TASK DESCRIPTION
Please restate each entry that follows word for word.

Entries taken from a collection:
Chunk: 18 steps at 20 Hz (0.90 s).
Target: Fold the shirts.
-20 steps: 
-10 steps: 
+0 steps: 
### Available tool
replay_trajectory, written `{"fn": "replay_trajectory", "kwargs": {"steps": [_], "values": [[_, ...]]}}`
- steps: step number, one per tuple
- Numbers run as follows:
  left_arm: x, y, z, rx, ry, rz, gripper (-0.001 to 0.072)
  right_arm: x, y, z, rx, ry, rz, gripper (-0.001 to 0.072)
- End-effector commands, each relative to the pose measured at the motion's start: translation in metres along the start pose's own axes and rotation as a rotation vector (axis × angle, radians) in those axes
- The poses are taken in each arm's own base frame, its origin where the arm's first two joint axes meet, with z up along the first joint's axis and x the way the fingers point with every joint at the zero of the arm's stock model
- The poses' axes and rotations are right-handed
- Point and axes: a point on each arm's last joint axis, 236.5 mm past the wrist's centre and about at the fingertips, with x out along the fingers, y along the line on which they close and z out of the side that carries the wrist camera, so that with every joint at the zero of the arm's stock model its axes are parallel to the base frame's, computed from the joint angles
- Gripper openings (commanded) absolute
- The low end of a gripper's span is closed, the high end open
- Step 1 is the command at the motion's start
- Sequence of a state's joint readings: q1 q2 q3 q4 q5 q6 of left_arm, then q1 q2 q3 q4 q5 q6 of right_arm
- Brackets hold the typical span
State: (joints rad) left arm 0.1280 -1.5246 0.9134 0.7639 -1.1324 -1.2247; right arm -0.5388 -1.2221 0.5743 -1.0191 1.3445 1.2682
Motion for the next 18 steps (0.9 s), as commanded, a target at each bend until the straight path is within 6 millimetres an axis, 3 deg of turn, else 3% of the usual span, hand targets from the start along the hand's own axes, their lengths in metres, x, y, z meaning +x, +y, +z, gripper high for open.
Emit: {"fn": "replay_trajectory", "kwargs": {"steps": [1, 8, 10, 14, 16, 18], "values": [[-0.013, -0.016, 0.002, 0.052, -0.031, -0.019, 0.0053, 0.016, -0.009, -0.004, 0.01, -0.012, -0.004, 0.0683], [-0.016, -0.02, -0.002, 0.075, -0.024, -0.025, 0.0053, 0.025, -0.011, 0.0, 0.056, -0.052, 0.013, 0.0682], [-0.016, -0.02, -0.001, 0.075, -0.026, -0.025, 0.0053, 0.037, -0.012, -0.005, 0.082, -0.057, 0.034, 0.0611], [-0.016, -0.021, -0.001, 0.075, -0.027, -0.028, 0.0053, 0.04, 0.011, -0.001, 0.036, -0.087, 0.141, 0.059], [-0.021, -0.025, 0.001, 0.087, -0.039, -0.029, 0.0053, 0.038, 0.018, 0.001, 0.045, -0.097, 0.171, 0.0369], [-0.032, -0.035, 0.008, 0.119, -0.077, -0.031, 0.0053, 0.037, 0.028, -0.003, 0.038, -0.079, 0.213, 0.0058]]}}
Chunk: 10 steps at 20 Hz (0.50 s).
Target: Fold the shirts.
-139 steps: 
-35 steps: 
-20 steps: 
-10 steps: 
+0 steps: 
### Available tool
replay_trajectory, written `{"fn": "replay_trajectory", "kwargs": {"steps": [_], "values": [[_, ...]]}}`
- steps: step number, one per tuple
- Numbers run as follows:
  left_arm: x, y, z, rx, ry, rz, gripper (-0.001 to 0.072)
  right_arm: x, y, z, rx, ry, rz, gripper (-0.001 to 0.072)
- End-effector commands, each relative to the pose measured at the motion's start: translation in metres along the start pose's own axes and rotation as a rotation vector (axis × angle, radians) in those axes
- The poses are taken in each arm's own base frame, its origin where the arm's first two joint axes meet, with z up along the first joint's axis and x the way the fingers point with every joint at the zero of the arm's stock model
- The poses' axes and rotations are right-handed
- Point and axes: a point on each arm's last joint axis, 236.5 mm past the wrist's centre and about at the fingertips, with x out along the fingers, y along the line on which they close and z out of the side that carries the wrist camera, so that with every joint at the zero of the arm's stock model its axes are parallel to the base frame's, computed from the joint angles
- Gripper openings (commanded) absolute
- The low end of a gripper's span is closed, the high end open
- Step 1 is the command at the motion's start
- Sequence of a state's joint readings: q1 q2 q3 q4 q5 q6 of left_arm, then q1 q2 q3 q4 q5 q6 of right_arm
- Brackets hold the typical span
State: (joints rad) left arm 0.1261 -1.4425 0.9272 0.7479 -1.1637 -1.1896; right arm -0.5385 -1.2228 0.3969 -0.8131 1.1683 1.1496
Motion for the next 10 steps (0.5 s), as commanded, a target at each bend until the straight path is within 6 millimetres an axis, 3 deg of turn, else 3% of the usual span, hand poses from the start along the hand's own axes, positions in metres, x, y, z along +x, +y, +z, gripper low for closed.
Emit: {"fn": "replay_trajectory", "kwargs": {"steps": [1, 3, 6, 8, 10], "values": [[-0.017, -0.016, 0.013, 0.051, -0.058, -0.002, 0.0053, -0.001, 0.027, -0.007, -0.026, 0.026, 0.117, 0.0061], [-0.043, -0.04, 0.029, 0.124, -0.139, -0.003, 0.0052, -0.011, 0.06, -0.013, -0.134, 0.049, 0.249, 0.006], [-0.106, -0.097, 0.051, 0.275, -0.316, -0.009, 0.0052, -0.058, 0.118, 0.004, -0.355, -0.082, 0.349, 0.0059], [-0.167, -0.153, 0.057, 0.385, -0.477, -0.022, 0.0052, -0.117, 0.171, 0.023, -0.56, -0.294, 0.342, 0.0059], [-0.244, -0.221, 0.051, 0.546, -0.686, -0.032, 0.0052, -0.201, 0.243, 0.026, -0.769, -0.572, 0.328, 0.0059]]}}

SOLUTION FOR THIS PROBLEM
Chunk: 18 steps at 20 Hz (0.90 s).
Target: Fold the shirts.
-20 steps: 
-10 steps: 
+0 steps: 
### Available tool
replay_trajectory, written `{"fn": "replay_trajectory", "kwargs": {"steps": [_], "values": [[_, ...]]}}`
- steps: step number, one per tuple
- Numbers run as follows:
  left_arm: x, y, z, rx, ry, rz, gripper (-0.001 to 0.072)
  right_arm: x, y, z, rx, ry, rz, gripper (-0.001 to 0.072)
- End-effector commands, each relative to the pose measured at the motion's start: translation in metres along the start pose's own axes and rotation as a rotation vector (axis × angle, radians) in those axes
- The poses are taken in each arm's own base frame, its origin where the arm's first two joint axes meet, with z up along the first joint's axis and x the way the fingers point with every joint at the zero of the arm's stock model
- The poses' axes and rotations are right-handed
- Point and axes: a point on each arm's last joint axis, 236.5 mm past the wrist's centre and about at the fingertips, with x out along the fingers, y along the line on which they close and z out of the side that carries the wrist camera, so that with every joint at the zero of the arm's stock model its axes are parallel to the base frame's, computed from the joint angles
- Gripper openings (commanded) absolute
- The low end of a gripper's span is closed, the high end open
- Step 1 is the command at the motion's start
- Sequence of a state's joint readings: q1 q2 q3 q4 q5 q6 of left_arm, then q1 q2 q3 q4 q5 q6 of right_arm
- Brackets hold the typical span
State: (joints rad) left arm 0.1280 -1.5246 0.9134 0.7639 -1.1324 -1.2247; right arm -0.5388 -1.2221 0.5743 -1.0191 1.3445 1.2682
Motion for the next 18 steps (0.9 s), as commanded, a target at each bend until the straight path is within 6 millimetres an axis, 3 deg of turn, else 3% of the usual span, hand targets from the start along the hand's own axes, their lengths in metres, x, y, z meaning +x, +y, +z, gripper high for open.
Emit: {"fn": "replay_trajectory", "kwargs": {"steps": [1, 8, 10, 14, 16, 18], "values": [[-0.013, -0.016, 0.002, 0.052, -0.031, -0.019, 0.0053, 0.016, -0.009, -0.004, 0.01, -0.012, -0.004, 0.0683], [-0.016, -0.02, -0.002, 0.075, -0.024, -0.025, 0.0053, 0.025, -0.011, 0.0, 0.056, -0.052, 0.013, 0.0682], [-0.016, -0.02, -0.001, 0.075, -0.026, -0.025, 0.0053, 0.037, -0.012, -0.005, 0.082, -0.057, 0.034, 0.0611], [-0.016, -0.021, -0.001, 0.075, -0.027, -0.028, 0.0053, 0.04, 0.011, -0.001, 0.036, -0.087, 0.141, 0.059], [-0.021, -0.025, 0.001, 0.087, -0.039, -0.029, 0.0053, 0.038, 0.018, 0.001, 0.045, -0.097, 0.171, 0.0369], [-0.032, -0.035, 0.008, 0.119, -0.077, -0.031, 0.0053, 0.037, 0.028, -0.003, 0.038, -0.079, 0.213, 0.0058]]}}
Chunk: 10 steps at 20 Hz (0.50 s).
Target: Fold the shirts.
-139 steps: 
-35 steps: 
-20 steps: 
-10 steps: 
+0 steps: 
### Available tool
replay_trajectory, written `{"fn": "replay_trajectory", "kwargs": {"steps": [_], "values": [[_, ...]]}}`
- steps: step number, one per tuple
- Numbers run as follows:
  left_arm: x, y, z, rx, ry, rz, gripper (-0.001 to 0.072)
  right_arm: x, y, z, rx, ry, rz, gripper (-0.001 to 0.072)
- End-effector commands, each relative to the pose measured at the motion's start: translation in metres along the start pose's own axes and rotation as a rotation vector (axis × angle, radians) in those axes
- The poses are taken in each arm's own base frame, its origin where the arm's first two joint axes meet, with z up along the first joint's axis and x the way the fingers point with every joint at the zero of the arm's stock model
- The poses' axes and rotations are right-handed
- Point and axes: a point on each arm's last joint axis, 236.5 mm past the wrist's centre and about at the fingertips, with x out along the fingers, y along the line on which they close and z out of the side that carries the wrist camera, so that with every joint at the zero of the arm's stock model its axes are parallel to the base frame's, computed from the joint angles
- Gripper openings (commanded) absolute
- The low end of a gripper's span is closed, the high end open
- Step 1 is the command at the motion's start
- Sequence of a state's joint readings: q1 q2 q3 q4 q5 q6 of left_arm, then q1 q2 q3 q4 q5 q6 of right_arm
- Brackets hold the typical span
State: (joints rad) left arm 0.1261 -1.4425 0.9272 0.7479 -1.1637 -1.1896; right arm -0.5385 -1.2228 0.3969 -0.8131 1.1683 1.1496
Motion for the next 10 steps (0.5 s), as commanded, a target at each bend until the straight path is within 6 millimetres an axis, 3 deg of turn, else 3% of the usual span, hand poses from the start along the hand's own axes, positions in metres, x, y, z along +x, +y, +z, gripper low for closed.
Emit: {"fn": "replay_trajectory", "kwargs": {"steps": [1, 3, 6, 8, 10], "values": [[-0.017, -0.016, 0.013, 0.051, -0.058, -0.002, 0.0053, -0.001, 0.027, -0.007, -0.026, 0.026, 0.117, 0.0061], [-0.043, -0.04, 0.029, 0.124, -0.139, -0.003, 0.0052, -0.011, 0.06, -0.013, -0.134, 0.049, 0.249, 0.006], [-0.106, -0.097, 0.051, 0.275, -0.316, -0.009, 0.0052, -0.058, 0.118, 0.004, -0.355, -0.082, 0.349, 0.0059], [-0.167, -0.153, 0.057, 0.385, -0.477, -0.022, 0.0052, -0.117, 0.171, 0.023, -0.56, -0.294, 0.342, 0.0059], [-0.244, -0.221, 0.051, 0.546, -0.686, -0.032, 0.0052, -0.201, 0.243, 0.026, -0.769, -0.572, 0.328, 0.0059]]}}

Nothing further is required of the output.